Paul Frimpong, directeur exécutif du Centre Afrique-Chine de politique et de conseil basé au Ghana, affirme que les puissances occidentales – ainsi que les États du Golfe riches en pétrole – tentent d'égaler l'influence de la Chine en Afrique.
« Il existe un vif intérêt et une forte concurrence autour du potentiel de l’Afrique », a-t-il déclaré à la BBC.
Cobus van Staden, cofondateur du projet Chine-Sud global, écrit que la Chine fait tout son possible pour souligner son propre statut de pays en développement.signalant la solidarité avec l’Afrique et le reste du Sud global.
« Cela permet d’éviter la monotonie de l’aide actuelle des États-Unis et de l’UE, avec ses conditionnalités et ses prêches », ajoute-t-il.

Au cours des deux dernières décennies, la diplomatie chinoise a porté ses fruits : elle est devenue le premier partenaire commercial de l'Afrique parmi tous les pays du monde.
Selon les données du Fonds monétaire international (FMI), un cinquième des exportations africaines sont destinées à la Chine, dont la majeure partie comprend des métaux, des produits minéraux et du carburant.
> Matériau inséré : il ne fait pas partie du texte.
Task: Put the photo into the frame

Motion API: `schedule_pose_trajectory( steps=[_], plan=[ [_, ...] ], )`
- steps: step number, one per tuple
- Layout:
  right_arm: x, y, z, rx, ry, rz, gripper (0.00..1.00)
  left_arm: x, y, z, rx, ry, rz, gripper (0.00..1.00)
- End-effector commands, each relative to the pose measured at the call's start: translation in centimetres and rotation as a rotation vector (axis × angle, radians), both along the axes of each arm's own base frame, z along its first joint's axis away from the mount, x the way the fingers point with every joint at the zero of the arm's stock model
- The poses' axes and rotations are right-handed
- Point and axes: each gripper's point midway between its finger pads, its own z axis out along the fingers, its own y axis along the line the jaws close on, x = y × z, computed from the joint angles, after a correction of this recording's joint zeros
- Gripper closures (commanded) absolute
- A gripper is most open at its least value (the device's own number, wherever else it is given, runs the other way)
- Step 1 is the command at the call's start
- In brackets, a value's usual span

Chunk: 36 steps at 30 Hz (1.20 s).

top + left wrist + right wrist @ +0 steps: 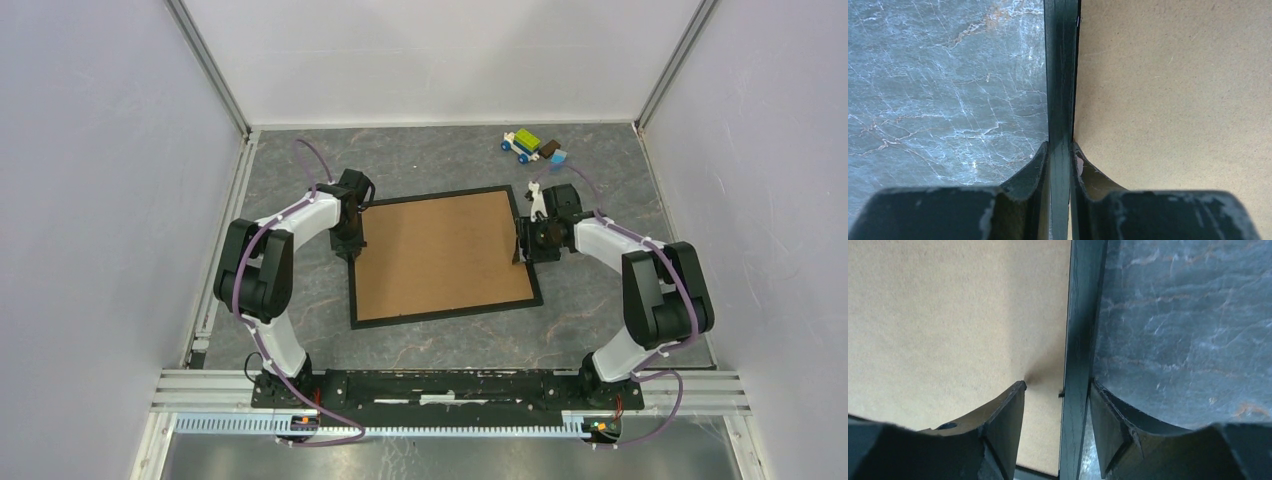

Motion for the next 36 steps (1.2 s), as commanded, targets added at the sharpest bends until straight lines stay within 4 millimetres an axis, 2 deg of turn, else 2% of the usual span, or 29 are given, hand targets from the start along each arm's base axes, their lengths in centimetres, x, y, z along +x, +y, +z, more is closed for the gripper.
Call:
schedule_pose_trajectory(
  steps=[1, 4, 7, 15, 19, 29, 36],
  plan=[
    [0.2, -0.7, 2.8, 0.038, -0.009, 0.001, 0.46, -0.6, 1.0, -2.2, 0.063, 0.027, -0.008, 0.94],
    [1.0, -2.2, 3.8, 0.038, -0.043, -0.035, 0.51, -0.7, 1.1, -2.2, 0.066, 0.028, -0.01, 0.94],
    [1.0, -2.1, 3.6, 0.069, -0.043, -0.03, 0.59, -0.6, 1.1, -2.3, 0.064, 0.028, -0.009, 0.94],
    [-0.5, -1.7, 1.6, 0.077, 0.011, -0.013, 0.62, -0.7, 1.1, -2.4, 0.062, 0.034, -0.01, 0.95],
    [-0.8, -2.4, 0.6, 0.04, 0.03, -0.026, 0.63, -0.7, 0.9, -2.5, 0.056, 0.037, -0.011, 0.95],
    [-0.8, -2.4, -1.0, 0.015, 0.061, -0.034, 0.66, -0.7, 0.9, -2.4, 0.056, 0.035, -0.009, 0.95],
    [-0.5, -3.8, -2.2, -0.071, 0.097, -0.068, 0.66, -0.7, 0.9, -2.6, 0.059, 0.041, -0.02, 0.95]
  ],
)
Les exportations en dollars américains ont quadruplé depuis 2001.
Pour les pays africains, la Chine est également la « plus grande source d’importations » de produits manufacturés et de machines, selon le FMI.
Mais la balance commerciale, dans la plupart des cas, favorise massivement la Chine.
C’est un point que M. Ramaphosa a cherché à aborder lors de sa rencontre bilatérale avec le président Xi.
« Nous aimerions réduire le déficit commercial et améliorer la structure de nos échanges », a déclaré le président sud-africain.
Un communiqué conjoint publié ultérieurement a déclaré que « la Chine a montré sa volonté d'accroître la création d'emplois, citant des conférences de recrutement pour les entreprises chinoises afin de promouvoir l'emploi local en Afrique du Sud ».
Le Kenya, de son côté, cherche à obtenir davantage de crédit, malgré un lourd fardeau de la dette qui engloutit près des deux tiers de ses revenus annuels et qui a récemment déclenché des manifestations de rue après que le gouvernement a cherché à introduire de nouvelles taxes pour financer le déficit budgétaire.
M. Ruto espère obtenir un financement pour divers projets d'infrastructures, notamment l'achèvement du chemin de fer à écartement standard (SGR) pour relier la côte kenyane à l'Ouganda voisin, la construction de routes et de barrages, la création d'un parc pharmaceutique et d'un système de transport axé sur la technologie pour la capitale, Nairobi.
Après avoir relié Nairobi à la ville portuaire de Mombasa, la Chine a mis fin il y a quatre ans à son financement du controversé SGR, ce qui a conduit à l'achèvement des voies ferrées dans un champ à l'extérieur de la ville lacustre de Naivasha.

En tant que prêteur bilatéral majeur auprès de nombreux pays africains, la Chine a souvent fait l’objet d’un examen minutieux pour ses accords, en particulier ces dernières années, lorsque plusieurs pays africains, dont le Ghana, la Zambie et l’Éthiopie, ont connu des difficultés d’endettement.
La viabilité de la dette est au centre des discussions lors de chaque grand forum sur les relations sino-africaines, et il est probable que ce soit également le cas lors du dernier sommet, affirme M. Frimpong.
La crise de la dette nous rappelle que les puissances étrangères sont motivées par leurs propres intérêts et que les États africains doivent améliorer leurs économies et leurs finances afin de réduire leur dépendance à leur égard.
C'est d'autant plus vrai que le FMI prédit que la croissance économique de la Chine va continuer à ralentir et recommande aux pays africains de s'adapter en approfondissant l'intégration économique régionale et en mettant en œuvre des réformes structurelles pour augmenter les recettes locales.
Surtout, comme le souligne le Dr Van Staden, les dirigeants africains doivent « surmonter l’aspect obscur de ces sommets pour conclure leurs propres accords, fixer leurs propres conditions et organiser leurs propres fêtes ».